Figure 3. MnTBAP treatment in vivo increases liver injury in MAT1A knockout mice and combination therapy in MCD-fed mice.

A, liver mitochondrial GSH from wild type (WT) and MAT1A null mice. B, MitoSOX and C, Amplex Red measurement of liver samples from WT and MAT1A null mice with or without MnTBAP treatment. D, serum ALT levels in WT and MAT1A null mice with or without in vivo treatment with MnTBAP. Representative images of myeloperoxidase, MPO (E), Sirius red (F), and 3-nitrotyrosine immunoreactivity (G) of MAT1A null mice upon MnTBAP treatment. Data are representative images of experiments from 5–6 individual mice.*p<0.05 vs. WT and MAT1A null mice; #p<0.05 vs. MAT1A^−/− mice.
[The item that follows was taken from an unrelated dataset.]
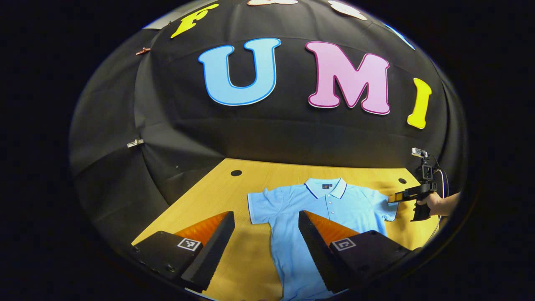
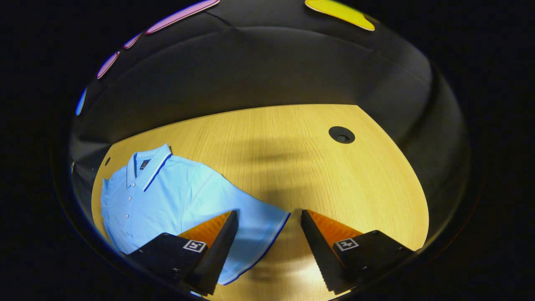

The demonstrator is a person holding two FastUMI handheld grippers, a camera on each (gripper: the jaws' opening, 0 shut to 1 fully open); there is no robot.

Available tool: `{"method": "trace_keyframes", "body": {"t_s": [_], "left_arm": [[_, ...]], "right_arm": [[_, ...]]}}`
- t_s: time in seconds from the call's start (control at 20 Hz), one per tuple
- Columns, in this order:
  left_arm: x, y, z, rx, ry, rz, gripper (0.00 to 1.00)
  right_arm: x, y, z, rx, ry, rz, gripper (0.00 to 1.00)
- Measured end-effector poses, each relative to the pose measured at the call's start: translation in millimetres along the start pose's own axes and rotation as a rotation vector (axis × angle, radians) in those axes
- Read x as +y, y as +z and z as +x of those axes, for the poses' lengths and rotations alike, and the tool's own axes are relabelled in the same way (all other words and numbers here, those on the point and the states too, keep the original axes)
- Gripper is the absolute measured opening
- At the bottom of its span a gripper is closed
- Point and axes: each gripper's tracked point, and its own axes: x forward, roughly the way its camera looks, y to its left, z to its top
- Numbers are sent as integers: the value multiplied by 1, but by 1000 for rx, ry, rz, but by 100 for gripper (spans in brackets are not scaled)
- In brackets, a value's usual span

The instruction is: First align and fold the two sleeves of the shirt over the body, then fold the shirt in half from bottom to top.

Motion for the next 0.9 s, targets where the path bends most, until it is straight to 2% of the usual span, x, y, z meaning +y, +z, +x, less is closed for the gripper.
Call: {"method": "trace_keyframes", "body": {"t_s": [0.2,0.25,0.4,0.5,0.9], "left_arm": [[7,-8,-3,17,15,-35,98],[8,-9,-6,18,17,-44,98],[12,-15,-10,22,20,-34,98],[16,-18,-13,24,24,-23,98],[32,-19,-28,6,44,-31,98]], "right_arm": [[9,2,-3,-3,26,-7,63],[11,3,-2,-1,30,1,33],[17,5,-3,-11,33,-13,10],[19,7,-5,-18,28,-44,6],[43,33,-27,-59,44,-63,6]]}}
H-I, hepatic mitochondrial GSH (H) or cytosol GSH (I) from MCD-fed mice with or without in vivo treatment with NAC or GSHee; *p<0.05 vs control; #p<0.05 vs. MCD. J–K, serum ALT levels from MCD fed mice following treatment with MnTBAP, NAC, GSHee or necrostatin-1 (Nec-1) as indicated; *p<0.05 vs. control; **p<0.05 vs MCD; #p<0.05 vs. MCD+MnTBAP;##p<0.05 vs. MCD+MnTBAP. Data are the mean± SD of 4–6 individual mice.